Cena da série Cidade Invisível. Fotografia retangular do ator Marcos Pigossi, dos ombros até o topo da cabeça. Ele é um homem de cabelos castanhos, barba e bigode. Ele está sentado numa poltrona azul claro e possui uma borboleta sobre os olhos. Ela é roxa azulada com manchas pretas nas bordas das asas. Na parte inferior de cada asa, tem um círculo branco com um círculo roxo dentro, imitando dois olhos. Marcos possui a boca semiaberta, com a parte debaixo dos dentes da frente aparecendo, como se estivesse num cochilo. Ao fundo, há um aparador de madeira. A imagem possui uma tonalidade amarela acentuada.

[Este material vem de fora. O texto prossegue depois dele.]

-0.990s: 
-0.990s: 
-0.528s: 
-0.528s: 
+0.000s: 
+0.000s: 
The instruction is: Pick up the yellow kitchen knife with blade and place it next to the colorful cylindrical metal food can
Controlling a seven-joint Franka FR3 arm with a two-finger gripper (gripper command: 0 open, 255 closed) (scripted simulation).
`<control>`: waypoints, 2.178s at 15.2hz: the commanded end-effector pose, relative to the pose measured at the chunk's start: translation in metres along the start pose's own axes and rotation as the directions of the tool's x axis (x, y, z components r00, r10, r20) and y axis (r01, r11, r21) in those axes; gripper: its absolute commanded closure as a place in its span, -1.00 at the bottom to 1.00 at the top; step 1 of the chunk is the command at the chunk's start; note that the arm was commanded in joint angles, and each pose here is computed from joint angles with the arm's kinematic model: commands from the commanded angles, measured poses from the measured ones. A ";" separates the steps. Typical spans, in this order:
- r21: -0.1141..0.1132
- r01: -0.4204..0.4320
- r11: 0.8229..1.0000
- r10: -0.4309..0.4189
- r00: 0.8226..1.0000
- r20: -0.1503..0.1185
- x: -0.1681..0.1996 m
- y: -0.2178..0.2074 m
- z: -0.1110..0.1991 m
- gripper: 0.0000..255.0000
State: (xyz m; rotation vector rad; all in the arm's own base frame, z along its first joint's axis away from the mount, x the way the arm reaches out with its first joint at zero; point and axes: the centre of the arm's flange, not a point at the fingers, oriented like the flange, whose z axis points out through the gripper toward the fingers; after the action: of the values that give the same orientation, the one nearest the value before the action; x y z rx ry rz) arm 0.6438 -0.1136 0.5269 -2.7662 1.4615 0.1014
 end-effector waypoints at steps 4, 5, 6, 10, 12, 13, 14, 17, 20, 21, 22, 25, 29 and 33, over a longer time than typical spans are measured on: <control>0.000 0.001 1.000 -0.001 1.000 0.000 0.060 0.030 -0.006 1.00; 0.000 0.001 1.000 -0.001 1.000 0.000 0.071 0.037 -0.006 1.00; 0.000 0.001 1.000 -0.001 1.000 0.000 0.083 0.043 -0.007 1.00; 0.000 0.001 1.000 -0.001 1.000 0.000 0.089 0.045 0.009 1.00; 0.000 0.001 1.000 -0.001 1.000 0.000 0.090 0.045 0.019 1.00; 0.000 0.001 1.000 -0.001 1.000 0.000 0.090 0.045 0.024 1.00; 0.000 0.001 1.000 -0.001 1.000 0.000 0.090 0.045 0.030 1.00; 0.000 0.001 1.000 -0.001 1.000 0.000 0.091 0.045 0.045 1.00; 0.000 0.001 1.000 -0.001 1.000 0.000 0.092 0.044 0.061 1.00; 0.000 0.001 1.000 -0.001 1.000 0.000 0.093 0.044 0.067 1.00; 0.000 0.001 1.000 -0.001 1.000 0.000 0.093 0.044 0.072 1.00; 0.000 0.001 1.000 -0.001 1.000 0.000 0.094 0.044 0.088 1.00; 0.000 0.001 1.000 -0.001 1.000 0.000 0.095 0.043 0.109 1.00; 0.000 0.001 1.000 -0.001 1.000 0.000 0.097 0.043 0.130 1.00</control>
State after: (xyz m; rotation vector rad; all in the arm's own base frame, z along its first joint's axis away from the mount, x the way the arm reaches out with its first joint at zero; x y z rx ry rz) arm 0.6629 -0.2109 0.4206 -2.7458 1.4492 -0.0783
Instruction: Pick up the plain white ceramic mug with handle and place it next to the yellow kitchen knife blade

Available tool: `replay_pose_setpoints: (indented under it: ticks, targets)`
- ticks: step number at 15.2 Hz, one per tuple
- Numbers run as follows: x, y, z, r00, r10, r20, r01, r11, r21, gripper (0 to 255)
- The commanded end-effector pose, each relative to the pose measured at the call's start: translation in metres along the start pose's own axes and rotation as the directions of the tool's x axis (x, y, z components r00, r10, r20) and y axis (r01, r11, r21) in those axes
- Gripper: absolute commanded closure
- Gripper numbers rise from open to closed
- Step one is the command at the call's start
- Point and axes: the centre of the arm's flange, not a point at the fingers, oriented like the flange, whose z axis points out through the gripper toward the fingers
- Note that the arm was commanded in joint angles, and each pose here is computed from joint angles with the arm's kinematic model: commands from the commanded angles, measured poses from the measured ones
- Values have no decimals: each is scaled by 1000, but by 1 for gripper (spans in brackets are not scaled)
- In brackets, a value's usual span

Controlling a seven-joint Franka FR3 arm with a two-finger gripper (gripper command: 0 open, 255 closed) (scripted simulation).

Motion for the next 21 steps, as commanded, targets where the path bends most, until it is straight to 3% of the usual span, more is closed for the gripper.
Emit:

“As pessoas são cruéis, elas têm medo de tudo que é diferente porque a gente revela como elas são absurdamente iguais e entediantes” (Foto: Reprodução)

Júlia Paes de Arruda

Como seria se o nosso folclore se materializasse e convivesse todos os dias conosco, com seus personagens despercebidos e infiltrados na sociedade? Se as histórias de infância fossem realmente verdade? Essa é a proposta de Carlos Saldanha (diretor das franquias Rio e A Era do Gelo) em Cidade Invisível. Diferentemente do que estamos acostumados, o novo sucesso da Netflix ganha um teor adulto ao unir-se com um suspense investigativo. Apesar da narrativa envolvente e provocante, a execução das ideias traz algumas problemáticas que merecem ser destacadas.